TASK STATEMENT – Look through the records below, and copy out every line that holds the string "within".

RECORDS FOR THE TASK –
○ ○ ○

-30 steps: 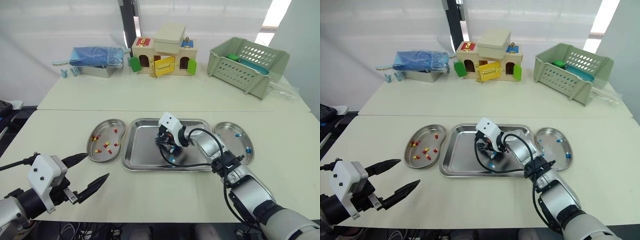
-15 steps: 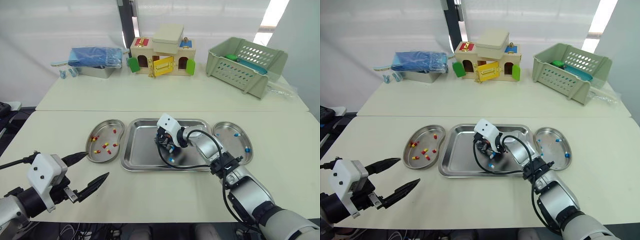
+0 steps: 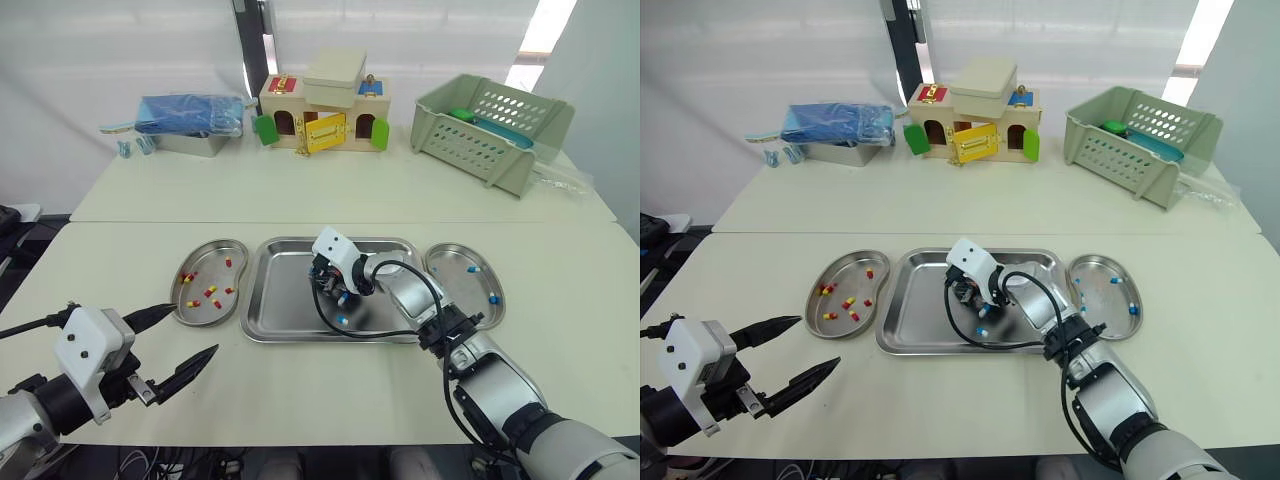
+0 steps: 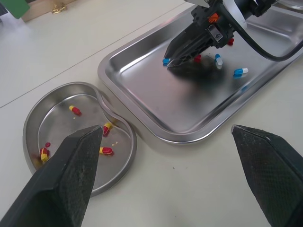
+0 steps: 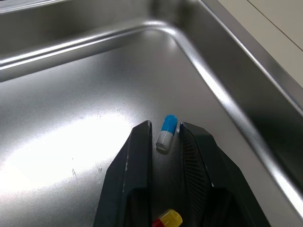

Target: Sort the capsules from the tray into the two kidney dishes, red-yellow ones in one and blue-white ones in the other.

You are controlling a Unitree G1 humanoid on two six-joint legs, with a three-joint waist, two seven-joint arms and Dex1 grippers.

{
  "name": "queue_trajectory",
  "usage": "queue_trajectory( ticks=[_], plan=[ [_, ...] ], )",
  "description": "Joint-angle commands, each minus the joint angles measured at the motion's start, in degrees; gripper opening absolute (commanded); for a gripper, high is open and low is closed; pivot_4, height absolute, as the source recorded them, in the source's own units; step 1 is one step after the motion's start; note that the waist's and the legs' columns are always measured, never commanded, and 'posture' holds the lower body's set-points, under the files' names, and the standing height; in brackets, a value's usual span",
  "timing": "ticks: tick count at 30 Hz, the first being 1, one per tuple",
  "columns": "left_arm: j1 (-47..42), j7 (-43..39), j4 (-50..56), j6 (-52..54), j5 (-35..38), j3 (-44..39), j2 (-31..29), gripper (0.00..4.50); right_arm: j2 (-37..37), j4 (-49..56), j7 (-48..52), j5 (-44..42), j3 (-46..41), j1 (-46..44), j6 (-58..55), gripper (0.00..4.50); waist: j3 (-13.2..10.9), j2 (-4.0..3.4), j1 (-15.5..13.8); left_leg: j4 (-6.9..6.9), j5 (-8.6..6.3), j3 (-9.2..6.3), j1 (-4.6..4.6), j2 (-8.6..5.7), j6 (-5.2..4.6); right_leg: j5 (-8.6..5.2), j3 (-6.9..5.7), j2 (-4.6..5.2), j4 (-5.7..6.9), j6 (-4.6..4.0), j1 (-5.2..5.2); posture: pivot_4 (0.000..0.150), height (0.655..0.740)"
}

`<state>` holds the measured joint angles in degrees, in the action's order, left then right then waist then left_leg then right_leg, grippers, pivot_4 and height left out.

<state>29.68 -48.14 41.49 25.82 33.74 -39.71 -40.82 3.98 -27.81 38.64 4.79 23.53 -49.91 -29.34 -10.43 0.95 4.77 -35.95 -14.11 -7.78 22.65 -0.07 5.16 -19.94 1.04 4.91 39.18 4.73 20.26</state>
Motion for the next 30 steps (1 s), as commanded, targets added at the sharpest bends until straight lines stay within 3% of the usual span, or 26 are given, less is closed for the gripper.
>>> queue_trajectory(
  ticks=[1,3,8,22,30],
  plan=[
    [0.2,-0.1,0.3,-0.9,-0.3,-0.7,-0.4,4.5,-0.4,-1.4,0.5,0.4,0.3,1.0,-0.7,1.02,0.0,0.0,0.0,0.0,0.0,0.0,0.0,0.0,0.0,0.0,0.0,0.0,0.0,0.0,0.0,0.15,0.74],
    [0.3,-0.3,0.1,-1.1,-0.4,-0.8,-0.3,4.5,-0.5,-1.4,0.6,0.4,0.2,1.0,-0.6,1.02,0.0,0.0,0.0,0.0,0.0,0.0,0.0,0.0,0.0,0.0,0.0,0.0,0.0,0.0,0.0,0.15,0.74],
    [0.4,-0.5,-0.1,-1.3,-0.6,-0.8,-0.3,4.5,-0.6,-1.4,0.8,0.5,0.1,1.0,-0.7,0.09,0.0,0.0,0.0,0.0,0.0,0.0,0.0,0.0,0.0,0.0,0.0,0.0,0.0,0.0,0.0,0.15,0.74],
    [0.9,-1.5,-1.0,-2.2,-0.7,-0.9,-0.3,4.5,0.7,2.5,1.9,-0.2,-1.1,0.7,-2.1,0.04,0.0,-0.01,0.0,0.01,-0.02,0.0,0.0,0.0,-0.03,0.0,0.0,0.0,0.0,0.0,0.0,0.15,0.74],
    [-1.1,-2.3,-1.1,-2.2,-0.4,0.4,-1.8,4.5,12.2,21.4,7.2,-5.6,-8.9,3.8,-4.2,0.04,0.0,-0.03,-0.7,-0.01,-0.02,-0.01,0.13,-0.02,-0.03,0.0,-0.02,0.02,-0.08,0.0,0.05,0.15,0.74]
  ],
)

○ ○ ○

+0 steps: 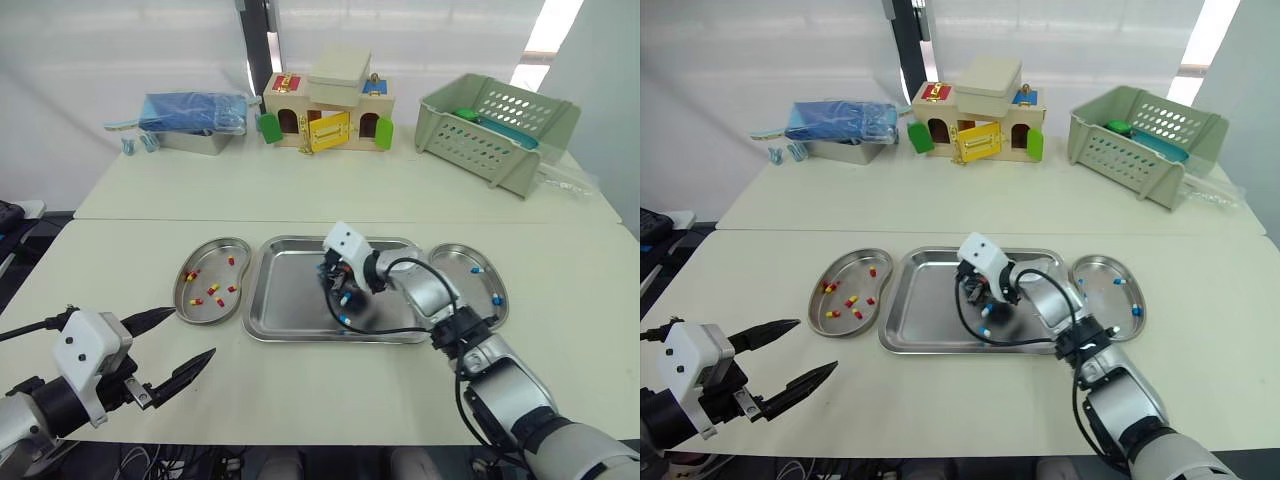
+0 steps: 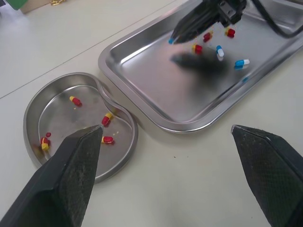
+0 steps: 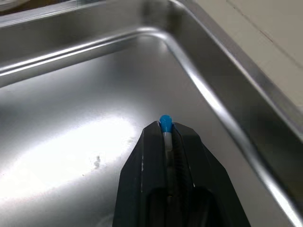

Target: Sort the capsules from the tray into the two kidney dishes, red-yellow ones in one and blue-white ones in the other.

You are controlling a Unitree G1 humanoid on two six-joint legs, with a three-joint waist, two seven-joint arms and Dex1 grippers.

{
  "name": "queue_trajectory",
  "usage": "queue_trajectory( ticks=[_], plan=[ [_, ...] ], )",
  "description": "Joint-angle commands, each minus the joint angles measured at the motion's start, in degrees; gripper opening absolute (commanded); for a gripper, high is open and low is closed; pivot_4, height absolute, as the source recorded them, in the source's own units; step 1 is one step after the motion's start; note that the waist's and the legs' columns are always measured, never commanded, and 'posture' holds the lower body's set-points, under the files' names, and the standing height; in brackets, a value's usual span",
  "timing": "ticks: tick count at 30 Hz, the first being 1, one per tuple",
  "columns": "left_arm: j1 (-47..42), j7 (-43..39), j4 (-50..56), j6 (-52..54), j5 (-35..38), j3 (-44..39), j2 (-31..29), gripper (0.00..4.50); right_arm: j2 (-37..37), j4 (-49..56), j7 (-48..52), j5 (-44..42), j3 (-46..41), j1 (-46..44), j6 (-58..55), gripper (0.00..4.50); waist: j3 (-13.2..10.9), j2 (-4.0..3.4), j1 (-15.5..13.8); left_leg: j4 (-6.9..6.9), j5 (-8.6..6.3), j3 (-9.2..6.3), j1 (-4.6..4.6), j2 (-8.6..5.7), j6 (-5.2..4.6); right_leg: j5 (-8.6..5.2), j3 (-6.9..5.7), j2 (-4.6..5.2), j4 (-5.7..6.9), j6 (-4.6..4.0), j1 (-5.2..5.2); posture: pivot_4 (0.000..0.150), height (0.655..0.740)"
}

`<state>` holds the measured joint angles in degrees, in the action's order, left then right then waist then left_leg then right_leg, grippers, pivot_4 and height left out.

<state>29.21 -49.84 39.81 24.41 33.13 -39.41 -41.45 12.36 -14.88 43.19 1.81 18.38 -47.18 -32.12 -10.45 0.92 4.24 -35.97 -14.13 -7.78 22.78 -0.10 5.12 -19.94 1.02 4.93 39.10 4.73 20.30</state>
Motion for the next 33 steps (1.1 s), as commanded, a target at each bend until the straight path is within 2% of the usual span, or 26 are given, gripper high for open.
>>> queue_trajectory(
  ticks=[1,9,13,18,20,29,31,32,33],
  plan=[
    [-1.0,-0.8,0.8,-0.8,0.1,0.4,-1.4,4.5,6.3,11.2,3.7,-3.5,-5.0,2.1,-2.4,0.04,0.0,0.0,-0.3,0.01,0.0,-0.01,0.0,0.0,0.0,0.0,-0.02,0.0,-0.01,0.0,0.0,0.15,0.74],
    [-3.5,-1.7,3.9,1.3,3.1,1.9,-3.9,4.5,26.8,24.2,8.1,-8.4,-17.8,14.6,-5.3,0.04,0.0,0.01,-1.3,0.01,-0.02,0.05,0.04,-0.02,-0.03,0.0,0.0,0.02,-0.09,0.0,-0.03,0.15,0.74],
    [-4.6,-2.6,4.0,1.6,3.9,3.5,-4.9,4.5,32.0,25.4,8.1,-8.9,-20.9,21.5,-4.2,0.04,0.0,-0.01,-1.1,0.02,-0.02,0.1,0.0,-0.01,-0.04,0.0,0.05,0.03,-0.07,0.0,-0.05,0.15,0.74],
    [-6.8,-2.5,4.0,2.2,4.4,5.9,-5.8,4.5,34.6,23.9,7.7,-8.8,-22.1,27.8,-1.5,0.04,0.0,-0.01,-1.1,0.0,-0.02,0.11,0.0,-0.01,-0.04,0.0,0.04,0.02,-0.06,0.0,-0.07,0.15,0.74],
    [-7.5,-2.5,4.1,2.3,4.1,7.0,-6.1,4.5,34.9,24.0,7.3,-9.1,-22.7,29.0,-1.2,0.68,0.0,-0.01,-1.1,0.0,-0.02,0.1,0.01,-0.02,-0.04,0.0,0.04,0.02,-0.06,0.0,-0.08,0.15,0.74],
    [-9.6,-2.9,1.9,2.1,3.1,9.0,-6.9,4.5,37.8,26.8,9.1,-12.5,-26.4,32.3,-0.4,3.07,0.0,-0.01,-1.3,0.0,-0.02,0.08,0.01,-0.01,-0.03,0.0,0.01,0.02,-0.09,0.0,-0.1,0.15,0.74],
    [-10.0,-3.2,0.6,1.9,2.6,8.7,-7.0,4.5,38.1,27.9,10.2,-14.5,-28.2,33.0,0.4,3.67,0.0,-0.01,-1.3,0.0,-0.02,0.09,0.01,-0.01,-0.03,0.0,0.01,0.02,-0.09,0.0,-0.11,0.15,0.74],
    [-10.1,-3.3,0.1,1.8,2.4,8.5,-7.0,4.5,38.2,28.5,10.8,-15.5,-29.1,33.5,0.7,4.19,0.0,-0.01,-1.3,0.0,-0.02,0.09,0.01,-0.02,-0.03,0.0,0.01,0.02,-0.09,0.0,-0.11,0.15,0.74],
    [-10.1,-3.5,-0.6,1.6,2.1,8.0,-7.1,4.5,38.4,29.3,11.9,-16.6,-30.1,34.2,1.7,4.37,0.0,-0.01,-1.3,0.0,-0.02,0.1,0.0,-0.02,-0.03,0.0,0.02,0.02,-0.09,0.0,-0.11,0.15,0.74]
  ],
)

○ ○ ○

WRITTEN RESPONSE –
Motion for the next 30 steps (1 s), as commanded, targets added at the sharpest bends until straight lines stay within 3% of the usual span, or 26 are given, less is closed for the gripper.
Motion for the next 33 steps (1.1 s), as commanded, a target at each bend until the straight path is within 2% of the usual span, or 26 are given, gripper high for open.

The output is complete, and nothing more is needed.